The breakdowns are decompressed and occasionally repetitive. The story lingers on moments with repeated frames. Subtle shifts in facial expression are conveyed with repeated panels. I’d like to point out two examples of skilled and subtle comics storytelling from the book.

On the bottom two-thirds of page 39 we see Masami lying down in her bed. In the first panel (this manga is in its original right-to-left format, so it is the upper right one) she is raised up on her elbows. As our eye drops down to the next panel, so does Masami drop down to hide her head in her arms. The way her figure in this panel bleeds into the gutter and then the next (tall) panel, creates a sense of time passing, without even needing a second image (that rectangular panel creates the effect). Notice also the ash on the end of the cigarette has grown from beginning to end.

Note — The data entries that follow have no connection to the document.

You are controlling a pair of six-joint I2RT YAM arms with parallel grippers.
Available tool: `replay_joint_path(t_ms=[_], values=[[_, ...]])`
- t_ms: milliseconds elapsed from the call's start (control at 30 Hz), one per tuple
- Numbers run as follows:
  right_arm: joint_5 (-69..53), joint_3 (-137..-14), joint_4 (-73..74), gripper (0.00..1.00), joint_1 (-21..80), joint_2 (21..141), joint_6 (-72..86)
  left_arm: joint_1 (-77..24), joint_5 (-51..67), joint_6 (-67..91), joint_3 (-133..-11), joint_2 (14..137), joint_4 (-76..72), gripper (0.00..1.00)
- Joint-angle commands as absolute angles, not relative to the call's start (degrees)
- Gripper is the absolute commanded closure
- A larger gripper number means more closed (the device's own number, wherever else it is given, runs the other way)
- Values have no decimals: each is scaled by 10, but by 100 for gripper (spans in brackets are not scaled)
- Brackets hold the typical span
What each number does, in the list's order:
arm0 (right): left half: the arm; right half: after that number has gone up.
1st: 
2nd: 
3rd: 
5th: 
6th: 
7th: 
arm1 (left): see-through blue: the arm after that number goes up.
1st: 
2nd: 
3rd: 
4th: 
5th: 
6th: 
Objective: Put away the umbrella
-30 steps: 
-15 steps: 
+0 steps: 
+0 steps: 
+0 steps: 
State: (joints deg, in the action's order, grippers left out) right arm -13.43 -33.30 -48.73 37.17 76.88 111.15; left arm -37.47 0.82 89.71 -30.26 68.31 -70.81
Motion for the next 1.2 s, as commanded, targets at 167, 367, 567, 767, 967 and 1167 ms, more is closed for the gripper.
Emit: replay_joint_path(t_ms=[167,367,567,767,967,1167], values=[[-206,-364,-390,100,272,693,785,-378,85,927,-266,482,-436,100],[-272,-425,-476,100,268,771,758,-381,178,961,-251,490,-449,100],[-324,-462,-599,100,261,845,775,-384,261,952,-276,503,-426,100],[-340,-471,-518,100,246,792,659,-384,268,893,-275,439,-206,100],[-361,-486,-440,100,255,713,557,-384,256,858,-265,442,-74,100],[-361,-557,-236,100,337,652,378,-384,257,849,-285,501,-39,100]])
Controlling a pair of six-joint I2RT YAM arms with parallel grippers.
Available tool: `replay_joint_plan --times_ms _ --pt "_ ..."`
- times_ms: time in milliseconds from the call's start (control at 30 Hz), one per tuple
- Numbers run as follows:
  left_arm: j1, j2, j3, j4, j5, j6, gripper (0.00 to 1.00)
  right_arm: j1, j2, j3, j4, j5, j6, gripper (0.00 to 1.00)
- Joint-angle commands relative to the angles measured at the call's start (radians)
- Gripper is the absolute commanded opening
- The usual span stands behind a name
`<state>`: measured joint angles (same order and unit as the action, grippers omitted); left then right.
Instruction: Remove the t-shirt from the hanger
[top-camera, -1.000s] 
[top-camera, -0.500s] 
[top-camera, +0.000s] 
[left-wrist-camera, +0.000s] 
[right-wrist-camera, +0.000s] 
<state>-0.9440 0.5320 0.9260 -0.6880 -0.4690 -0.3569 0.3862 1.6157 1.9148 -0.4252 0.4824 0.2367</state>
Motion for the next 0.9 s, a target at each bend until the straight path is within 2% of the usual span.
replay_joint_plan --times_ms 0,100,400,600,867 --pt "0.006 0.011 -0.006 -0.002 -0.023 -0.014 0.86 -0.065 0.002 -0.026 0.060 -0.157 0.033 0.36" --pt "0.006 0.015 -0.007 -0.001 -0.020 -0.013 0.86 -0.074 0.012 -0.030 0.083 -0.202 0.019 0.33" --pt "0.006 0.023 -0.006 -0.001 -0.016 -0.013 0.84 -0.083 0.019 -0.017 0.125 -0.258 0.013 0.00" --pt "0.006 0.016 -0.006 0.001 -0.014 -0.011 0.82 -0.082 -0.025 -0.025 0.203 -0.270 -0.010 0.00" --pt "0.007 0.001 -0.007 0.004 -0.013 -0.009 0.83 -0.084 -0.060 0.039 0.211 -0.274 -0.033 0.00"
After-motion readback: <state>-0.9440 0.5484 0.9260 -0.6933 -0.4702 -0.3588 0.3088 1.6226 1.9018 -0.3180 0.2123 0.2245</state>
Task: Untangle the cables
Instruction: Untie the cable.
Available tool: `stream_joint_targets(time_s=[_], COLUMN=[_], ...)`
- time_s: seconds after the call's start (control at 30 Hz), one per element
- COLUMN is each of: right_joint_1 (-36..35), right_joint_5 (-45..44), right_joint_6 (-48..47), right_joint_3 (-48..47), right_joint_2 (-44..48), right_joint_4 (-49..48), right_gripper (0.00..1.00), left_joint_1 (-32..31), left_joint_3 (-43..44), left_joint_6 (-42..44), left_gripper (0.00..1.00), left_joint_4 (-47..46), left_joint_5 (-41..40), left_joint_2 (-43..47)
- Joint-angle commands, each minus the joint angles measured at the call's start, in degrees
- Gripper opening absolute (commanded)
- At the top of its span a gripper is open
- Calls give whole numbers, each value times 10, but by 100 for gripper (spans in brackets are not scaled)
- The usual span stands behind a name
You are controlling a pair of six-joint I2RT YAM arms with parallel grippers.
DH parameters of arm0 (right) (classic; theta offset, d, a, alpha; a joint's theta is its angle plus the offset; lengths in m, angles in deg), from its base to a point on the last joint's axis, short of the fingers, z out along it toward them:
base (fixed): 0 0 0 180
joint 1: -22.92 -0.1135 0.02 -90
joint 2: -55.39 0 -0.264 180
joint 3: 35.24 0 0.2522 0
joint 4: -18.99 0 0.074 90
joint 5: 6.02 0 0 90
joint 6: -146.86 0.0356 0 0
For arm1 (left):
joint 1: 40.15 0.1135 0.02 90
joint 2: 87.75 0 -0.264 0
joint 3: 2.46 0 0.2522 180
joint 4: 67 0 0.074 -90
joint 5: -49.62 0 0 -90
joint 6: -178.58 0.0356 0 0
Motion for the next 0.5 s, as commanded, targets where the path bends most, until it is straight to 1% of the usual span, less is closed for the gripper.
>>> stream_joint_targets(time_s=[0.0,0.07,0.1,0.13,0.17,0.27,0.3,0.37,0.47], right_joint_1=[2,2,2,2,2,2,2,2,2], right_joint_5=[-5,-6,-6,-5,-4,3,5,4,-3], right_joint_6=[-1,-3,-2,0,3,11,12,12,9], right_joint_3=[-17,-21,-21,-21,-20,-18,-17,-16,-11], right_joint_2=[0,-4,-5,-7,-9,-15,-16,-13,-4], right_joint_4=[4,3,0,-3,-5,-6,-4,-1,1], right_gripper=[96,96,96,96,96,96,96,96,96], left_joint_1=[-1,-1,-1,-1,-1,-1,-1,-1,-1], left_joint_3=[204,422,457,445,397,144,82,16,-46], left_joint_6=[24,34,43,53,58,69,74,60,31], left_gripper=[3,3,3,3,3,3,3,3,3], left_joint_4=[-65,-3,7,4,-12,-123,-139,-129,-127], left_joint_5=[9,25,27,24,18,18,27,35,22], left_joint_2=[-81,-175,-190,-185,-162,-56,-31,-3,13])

On page 76, Kayako (in the foreground of the first (right) panel) is sitting in a classroom. The three girls in the background are friends of hers. One of them is not talking to her, and thus, the others are mostly ignoring her too. On the previous page they walked into the room to grab their bags. The second panel on this page shows an odd viewpoint of the girls walking past a desk. We see the bottom half of one girl and only a sliver of another. In the third panel we again see the three girls, this time leaving the room as one says “bye” to Kayako. It becomes obvious that the previous panel was Kayako’s viewpoint. She looks down as the girls pass, avoiding contact as much as possible because she is ashamed of what happened between her and her friend.

These are subtle elements to the story to which attention need be paid. It would be easy to breeze past these sparse panels, but by doing so, one would miss so much of Nananan’s work. The character’s faces often appear quite expressionless, but it is in the subtle variations from this expressionlessness that the characters show emotion: happiness, sadness, anger, or doubt.

While the main focus of the story is on the characters, but the book opens with a look at a path leading out to a beach. Behind the girls’ school there is an empty beach that seems to be part of or adjacant to a construction site. Kayako goes to sit and look at the sea. The horizon, the meeting of the sea and sky, becomes a leitmotif representing the possibilities of the future. The story begins at this site, when the whole book is possibility. When Kayako and Masami first talk to each other one-on-one they are out at the beach. When they first kiss, a panel of the sea horizon shares the page. And, in the end, when decisions are made and the possibilities are created anew, the horizon is shown.

The book opens with these words:

“The sky that stretches out above the dark sea. The school uniforms and our desperate awkwardness. If those adornments of our youth help any color it would have been deep blue.”

These words trace their way through the story: the horizon of possibility, the school uniforms and awkardness found in the compositions and cropping, and the metaphorical blueness of the emotions grown from the situations of the characters.Kiriko Nananan has impressed me greatly with this book. Blue is her only full length available in English. Two short stories can be found in Secrets Comics Japan (Viz), but they are clearly much earlier works for her (the art is less refined). I had to order this volume from Canada, as it seems very hard to find in the U.S., but with the publisher’s recently announced distribution deal, it should be available soon.